2018 Libertarian Party victories and 2019 goals

Make freedom your single issue.

Dear Libertarian,

Thanks to the efforts of committed Libertarian Party members like you, 2018 was a landmark year in many ways. We had 53 candidate wins at the ballot box, 38 of them prevailing in the general November election in Arizona, California, Florida, Indiana, Kentucky, Minnesota, Nebraska, South Carolina, Tennessee, Texas, and Vermont. Jeff Hewitt, who was elected to the Board of Supervisors in Riverside County, Calif., will be representing more constituents than any other Libertarian elected official in the party’s history — more than the populations of 15 different states. Our candidates received several significant endorsements from major newspapers.

Even some of our losing races had outcomes so close that they demonstrate just how much we can achieve by focusing extra time and attention on key strategic campaigns for vulnerable local seats. We came within only a few dozen votes of unseating the state House speaker-elect in Wyoming, after an intensive on-the ground strategy that included visiting every constituent’s doorstep at least twice. We developed new tools and resources to help candidates get their campaigns up and running in record time, with ongoing access to personalized consulting and veteran campaigning strategies, insights, and tips. We’re building out this approach even more in 2019.

We achieved vote totals high enough to gain automatic ballot access for future elections in Indiana, Massachusetts, New York, Oklahoma, Wyoming, and Washington, D.C., which will allow candidates in those states to focus on building strong campaigns rather than the costly and time-intensive process of collecting signatures before they can even get started on campaigning. We now have ballot access for our 2020 presidential ticket in 33 states and Washington, D.C., which represents the best ballot access that any third party has achieved at this stage in the election cycle since 1914! This will substantially reduce the burden we’ve so often had in past years for achieving complete full ballot access throughout the United States. We had only 17 states with ballot access at this point after the 1992 midterm election — half as many as today.

We had significant legislative and judicial victories in 2018. Libertarian Nebraska Sen. Laura Ebke spearheaded statewide occupational licensing reform, which passed almost unanimously and eliminated many bureaucratic requirements that serve as barriers to employment. A federal district court judge ruled that South Dakota’s laws regulating third-party ballot access were unconstitutional, violating the First and Fourteenth Amendment rights of the Libertarian Party. New York Libertarians won a lawsuit challenging the state’s ban on out-of-state petitioners. Connecticut Libertarians won a $37,000 settlement from city officials who had prevented them from collecting ballot signatures outside the entrance of a public festival. Oklahoma changed its ballot-retention percentage requirement to apply to any statewide race, not just governor or president, which will make it much easier to remain on the ballot there.
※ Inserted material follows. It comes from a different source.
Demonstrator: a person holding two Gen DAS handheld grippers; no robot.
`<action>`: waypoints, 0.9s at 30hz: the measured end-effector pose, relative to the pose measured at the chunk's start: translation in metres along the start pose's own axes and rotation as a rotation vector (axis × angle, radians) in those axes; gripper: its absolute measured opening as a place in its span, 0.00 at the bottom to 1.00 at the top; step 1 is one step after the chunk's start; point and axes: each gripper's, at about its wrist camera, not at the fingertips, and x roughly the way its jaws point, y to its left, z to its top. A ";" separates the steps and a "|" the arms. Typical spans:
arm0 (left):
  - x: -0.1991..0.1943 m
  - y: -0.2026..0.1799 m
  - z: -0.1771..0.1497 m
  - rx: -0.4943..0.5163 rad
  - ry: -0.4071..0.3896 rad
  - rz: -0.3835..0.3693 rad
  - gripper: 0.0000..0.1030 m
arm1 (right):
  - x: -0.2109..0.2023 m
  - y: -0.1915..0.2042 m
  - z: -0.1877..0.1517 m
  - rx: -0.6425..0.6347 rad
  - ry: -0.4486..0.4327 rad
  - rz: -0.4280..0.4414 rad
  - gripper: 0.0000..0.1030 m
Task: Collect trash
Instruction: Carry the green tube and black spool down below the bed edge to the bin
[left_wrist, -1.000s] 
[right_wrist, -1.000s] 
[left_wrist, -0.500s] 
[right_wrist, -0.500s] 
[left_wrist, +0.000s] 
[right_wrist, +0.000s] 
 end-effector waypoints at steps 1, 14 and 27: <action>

The rest of the country is gradually catching up to ideas that the Libertarian Party has championed for decades, using ballot initiatives to legalize recreational marijuana in Michigan and medical marijuana in both Missouri and Utah, restoring voter rights for nonviolent felons, and defeating destructive regulations like rent and price controls. Libertarian Party advocacy is at the leading edge when it comes to protecting all kinds of individual freedom, and our tireless candidates bring these messages of fiscal responsibility and social tolerance to people across the United States throughout every election cycle, moving the needle forward on socially accepted policy outcomes.

These victories are all milestones that we should celebrate, but each and every one of them is also a stepping stone. Together, we’re forging ahead and navigating toward even greater accomplishments. Every step we take building party resources and infrastructure, all the hours of hard work put in by our dedicated volunteers, all the battles for ballot access and fair election procedures — together, they prepare the way for future success.

As we reflect back on all we’ve accomplished in 2018, we also look forward to the opportunities ahead of us in 2019.

Our top goals for 2019 are to put 200 Libertarians on ballots and win 70 races.

Please join us in making these goals a reality.

If you can give today, please do. We’ll put every dollar to effective use. Our 2019 money bomb is a great way to fund candidate recruitment and support, ballot access work, and targeted outreach. If your membership has lapsed, please renew. We need you back on the team. If you’ve never officially joined us, now is the time. If you have friends and family who are receptive to libertarian ideas, explain to them why they should join the Libertarian Party in order to bring those ideas to life.

Together, we can and will move mountains.

As always, thank you for your support and happy New Year!